## [TASK DETAILS]
Determine how many lines of this material contain "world". Give only the number.

## [DATASET EXTRACT]
_ _ _ _ _ _ _
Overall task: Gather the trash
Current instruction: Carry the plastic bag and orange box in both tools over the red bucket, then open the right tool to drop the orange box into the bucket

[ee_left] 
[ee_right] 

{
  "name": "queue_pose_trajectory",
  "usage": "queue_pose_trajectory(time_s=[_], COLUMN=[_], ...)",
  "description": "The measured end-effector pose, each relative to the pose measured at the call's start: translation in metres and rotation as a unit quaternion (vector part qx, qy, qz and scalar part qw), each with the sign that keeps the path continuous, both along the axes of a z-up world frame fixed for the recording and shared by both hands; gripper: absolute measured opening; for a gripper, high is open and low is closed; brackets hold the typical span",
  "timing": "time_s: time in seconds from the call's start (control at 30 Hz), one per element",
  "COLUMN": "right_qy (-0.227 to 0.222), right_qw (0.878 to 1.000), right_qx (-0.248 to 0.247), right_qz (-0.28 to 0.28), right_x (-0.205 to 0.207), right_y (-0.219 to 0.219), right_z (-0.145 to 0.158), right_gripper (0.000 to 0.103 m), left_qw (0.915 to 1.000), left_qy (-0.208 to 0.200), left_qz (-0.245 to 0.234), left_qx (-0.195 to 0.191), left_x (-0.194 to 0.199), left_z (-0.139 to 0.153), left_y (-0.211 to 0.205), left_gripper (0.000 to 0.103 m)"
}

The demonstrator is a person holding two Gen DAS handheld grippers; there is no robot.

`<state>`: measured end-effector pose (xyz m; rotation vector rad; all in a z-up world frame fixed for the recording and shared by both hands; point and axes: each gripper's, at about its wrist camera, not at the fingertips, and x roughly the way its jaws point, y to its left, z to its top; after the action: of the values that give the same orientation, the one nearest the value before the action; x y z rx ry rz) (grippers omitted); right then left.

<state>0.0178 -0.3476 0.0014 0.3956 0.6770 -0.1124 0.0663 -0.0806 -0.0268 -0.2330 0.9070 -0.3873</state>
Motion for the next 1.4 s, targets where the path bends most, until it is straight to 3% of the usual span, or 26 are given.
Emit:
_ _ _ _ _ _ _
## [WRITTEN REPLY]
2